Les voici qui reprennent de l'espoir pour une mise en service qui pourrait intervenir en 2025 selon eux. Néanmoins, à transportrail, nous ramenons tout ce petit monde à une réalité un peu technique certes, mais qui continue d'être le socle de toute réalité ferroviaire : la desserte de Montélimar est aujourd'hui assurée par 3 allers-retours TGV Paris - Avignon - Miramas, circulant sur la ligne classique au sud de Valence pour desservir Montélimar, Orange, Avignon, Arles et Miramas. Jusqu'à présent, et alors que la desserte comprenait 4 allers-retours, la SNCF proposait pour la nouvelle gare un partage illisible : 2 TGV sur la ligne classique et 2 TGV sur la ligne à grande vitesse... avec une condition.

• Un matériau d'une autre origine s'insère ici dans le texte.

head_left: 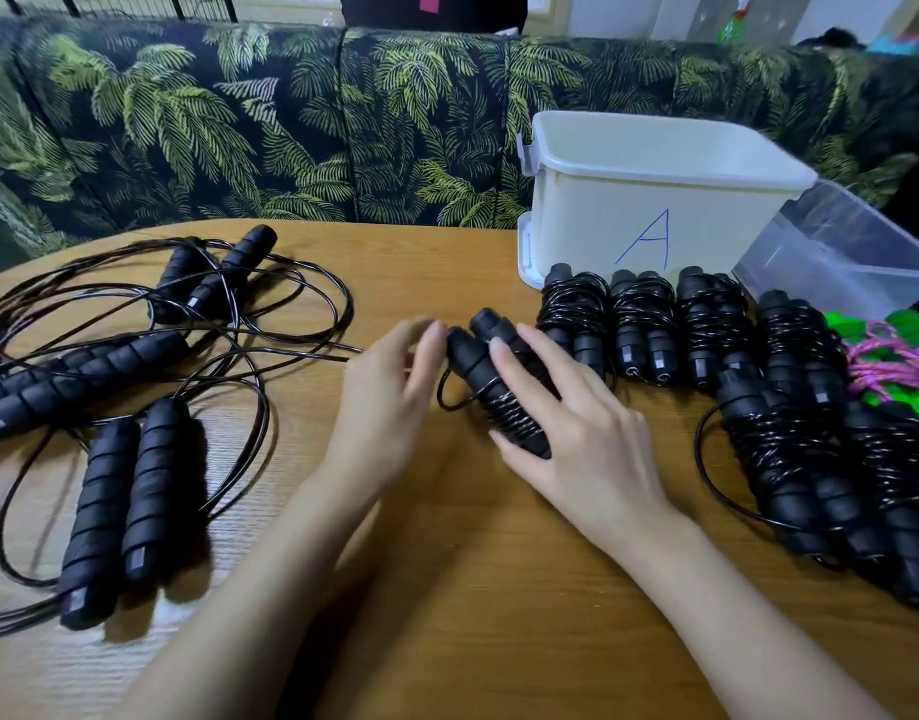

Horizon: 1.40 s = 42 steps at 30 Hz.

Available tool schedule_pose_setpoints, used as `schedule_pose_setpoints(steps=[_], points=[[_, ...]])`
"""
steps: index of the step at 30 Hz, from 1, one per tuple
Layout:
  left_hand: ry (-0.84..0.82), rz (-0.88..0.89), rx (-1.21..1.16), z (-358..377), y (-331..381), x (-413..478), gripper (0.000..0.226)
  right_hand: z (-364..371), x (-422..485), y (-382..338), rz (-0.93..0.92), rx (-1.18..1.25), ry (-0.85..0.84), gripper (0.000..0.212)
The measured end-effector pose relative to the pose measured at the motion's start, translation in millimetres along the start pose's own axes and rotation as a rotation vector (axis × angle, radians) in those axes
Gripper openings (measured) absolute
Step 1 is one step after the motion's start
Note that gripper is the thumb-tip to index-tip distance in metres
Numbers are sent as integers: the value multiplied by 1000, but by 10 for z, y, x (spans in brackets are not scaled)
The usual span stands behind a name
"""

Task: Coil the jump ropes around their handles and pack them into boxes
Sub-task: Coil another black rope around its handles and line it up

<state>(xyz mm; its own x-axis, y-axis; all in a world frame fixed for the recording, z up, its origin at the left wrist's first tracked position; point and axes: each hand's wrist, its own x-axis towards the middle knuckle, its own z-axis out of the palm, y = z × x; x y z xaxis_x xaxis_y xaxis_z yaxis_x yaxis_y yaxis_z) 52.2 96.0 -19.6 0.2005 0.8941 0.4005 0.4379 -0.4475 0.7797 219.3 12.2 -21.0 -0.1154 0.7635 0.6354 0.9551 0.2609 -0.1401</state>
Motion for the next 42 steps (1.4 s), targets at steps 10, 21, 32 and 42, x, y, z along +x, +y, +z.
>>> schedule_pose_setpoints(steps=[10, 21, 32, 42], points=[[-330, -376, -813, -13, 72, 25, 65, 154, -30, -107, -24, -148, -142, 82], [-103, 39, -24, 197, -142, -125, 51, -614, -138, 279, 489, -287, -220, 79], [-242, 106, 151, 431, 42, -358, 53, -393, -562, 389, 560, -395, -182, 74], [-100, 20, 93, 234, 46, -413, 28, -495, -534, 367, 525, -163, -161, 81]])
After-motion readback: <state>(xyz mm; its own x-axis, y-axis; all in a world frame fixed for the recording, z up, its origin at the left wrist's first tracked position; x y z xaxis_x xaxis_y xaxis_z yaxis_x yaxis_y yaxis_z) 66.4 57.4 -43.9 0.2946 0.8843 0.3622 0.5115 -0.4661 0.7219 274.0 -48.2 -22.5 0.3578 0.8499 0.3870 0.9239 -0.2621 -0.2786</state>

Etant donné que le schéma de desserte de la LGV Méditerranée fonctionne avec 2 arrêts entre Lyon et Marseille, tout arrêt à Montélimar TGV supposerait l'abandon d'un arrêt à Valence TGV ou Avignon TGV. On laisserait au maire de Montélimar le soin de s'expliquer avec ses voisins...

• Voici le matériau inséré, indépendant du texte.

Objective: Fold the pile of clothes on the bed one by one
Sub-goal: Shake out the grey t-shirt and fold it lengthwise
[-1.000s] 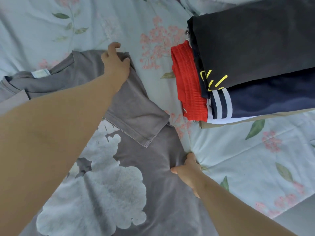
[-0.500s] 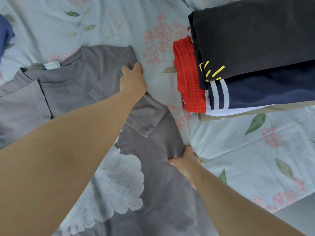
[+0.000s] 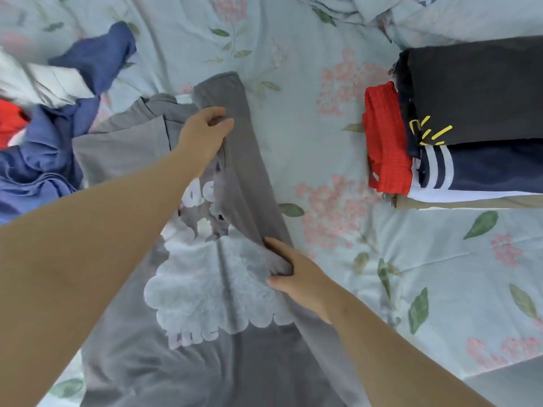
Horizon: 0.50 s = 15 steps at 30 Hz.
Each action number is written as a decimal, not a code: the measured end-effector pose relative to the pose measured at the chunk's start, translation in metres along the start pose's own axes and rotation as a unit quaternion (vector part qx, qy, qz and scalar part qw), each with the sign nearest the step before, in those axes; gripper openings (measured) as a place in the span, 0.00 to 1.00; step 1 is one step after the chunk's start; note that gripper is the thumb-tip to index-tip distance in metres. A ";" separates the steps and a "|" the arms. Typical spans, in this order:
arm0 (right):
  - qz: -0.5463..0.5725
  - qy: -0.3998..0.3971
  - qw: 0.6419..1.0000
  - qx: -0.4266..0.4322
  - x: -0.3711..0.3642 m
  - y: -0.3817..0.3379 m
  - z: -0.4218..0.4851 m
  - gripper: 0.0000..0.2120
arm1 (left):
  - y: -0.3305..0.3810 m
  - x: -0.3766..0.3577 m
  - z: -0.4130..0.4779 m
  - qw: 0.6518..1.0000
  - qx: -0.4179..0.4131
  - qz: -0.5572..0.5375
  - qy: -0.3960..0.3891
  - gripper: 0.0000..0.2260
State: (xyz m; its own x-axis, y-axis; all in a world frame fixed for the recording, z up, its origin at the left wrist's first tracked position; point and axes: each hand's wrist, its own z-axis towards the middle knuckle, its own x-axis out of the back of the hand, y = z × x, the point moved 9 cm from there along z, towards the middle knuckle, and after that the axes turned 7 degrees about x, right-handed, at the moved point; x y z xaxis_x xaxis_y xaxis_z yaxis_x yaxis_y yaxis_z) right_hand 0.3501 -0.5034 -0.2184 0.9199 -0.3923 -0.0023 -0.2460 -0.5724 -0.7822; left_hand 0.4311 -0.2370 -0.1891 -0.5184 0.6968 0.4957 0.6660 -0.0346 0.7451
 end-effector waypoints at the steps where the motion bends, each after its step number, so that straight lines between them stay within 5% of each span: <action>1: -0.001 -0.020 1.000 0.008 -0.020 -0.008 0.005 0.31 | -0.006 0.017 0.001 0.999 -0.024 0.027 0.005 0.18; 15: -0.047 -0.068 0.996 -0.025 -0.229 -0.022 0.064 0.33 | -0.123 0.174 0.026 0.976 -0.060 0.203 -0.043 0.29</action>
State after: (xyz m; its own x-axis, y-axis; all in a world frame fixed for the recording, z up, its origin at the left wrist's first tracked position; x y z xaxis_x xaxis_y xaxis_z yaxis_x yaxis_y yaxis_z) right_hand 0.1640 -0.3547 -0.2412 0.9716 -0.2362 -0.0170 -0.1685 -0.6392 -0.7504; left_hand 0.2730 -0.0925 -0.2058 -0.1741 0.6649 0.7264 0.7369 -0.4013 0.5440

Qui plus est, on ne peut pas ne pas réitérer notre analyse sur l'accessibilité en s'appuyant sur la desserte routière organisée par la Région Auvergne Rhône-Alpes. Les principaux bénéficiaires de cette gare seraient situés à l'est du Rhône, c'est à dire la Drôme Provençale, autour de l'axe Montélimar - Nyons : le gain sur l'accès au TGV serait de l'ordre de 20 minutes. En revanche, pour les ardéchois, autour des axe Montélimar - Aubenas - Le Vans et Montélimar - Vallon Pont d'Arc, le parcours supplémentaire en autocar serait lui aussi de 20 minutes, c'est à dire équivalent au gain de temps procuré par la circulation sur LGV plutôt que sur la ligne classique, étant donné que les autocars devront transiter par Montélimar pour les correspondances TER et la chalandise naturelle du bassin de vie.

Bref, redisons-le encore une fois : il serait bien plus utile pour ce territoire d'économiser ces dizaines de millions d'euros pour une desserte inéluctablement squelettique et de porter un véritable projet multimodal de service fondé sur :

  • la restauration d'une desserte TGV à Montélimar comprenant 4 allers-retours quotidiens ;
  • la réorganisation des dessertes par autocars : la reprise de la gestion des services départementaux est une source d'amélioration de l'efficacité des moyens de la collectivité consacré à cette mission. On prendra pour seul exemple le cas des lignes 36 et 71 reliant toutes deux Montélimar à Nyons : 2 tarifications différentes pour une même desserte (avec des arrêts pas toujours au même endroit dans les communes), et des horaires confinant à l'absurde (un car de chaque ligne dans l'heure mais rien pendant 5 à 6 heures qui précèdent ou suivent...) ;
  • l'amélioration de la desserte de la vallée du Rhône, notamment avec des trains directs entre Grenoble et Avignon TGV pour desservir les deux gares TGV existantes toutes les 2 heures.